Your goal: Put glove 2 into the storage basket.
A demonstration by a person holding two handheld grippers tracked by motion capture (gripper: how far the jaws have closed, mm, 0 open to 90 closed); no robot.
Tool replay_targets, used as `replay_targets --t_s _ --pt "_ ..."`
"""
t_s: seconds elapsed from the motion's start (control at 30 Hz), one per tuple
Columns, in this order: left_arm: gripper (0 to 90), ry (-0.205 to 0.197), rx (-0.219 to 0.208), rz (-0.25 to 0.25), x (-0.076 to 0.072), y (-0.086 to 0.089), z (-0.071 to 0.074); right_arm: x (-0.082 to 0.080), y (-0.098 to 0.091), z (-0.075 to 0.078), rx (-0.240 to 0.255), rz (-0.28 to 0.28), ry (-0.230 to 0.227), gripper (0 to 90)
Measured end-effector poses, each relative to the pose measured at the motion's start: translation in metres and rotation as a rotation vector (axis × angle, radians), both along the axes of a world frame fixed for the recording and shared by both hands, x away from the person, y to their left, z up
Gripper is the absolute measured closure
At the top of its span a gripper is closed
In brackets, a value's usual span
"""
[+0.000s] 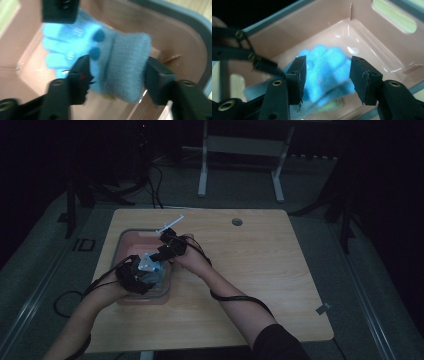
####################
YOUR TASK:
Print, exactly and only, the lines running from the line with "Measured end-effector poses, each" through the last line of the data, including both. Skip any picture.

TASK RESULT:
Measured end-effector poses, each relative to the pose measured at the motion's start: translation in metres and rotation as a rotation vector (axis × angle, radians), both along the axes of a world frame fixed for the recording and shared by both hands, x away from the person, y to their left, z up
Gripper is the absolute measured closure
At the top of its span a gripper is closed
In brackets, a value's usual span
"""
[+0.000s] 

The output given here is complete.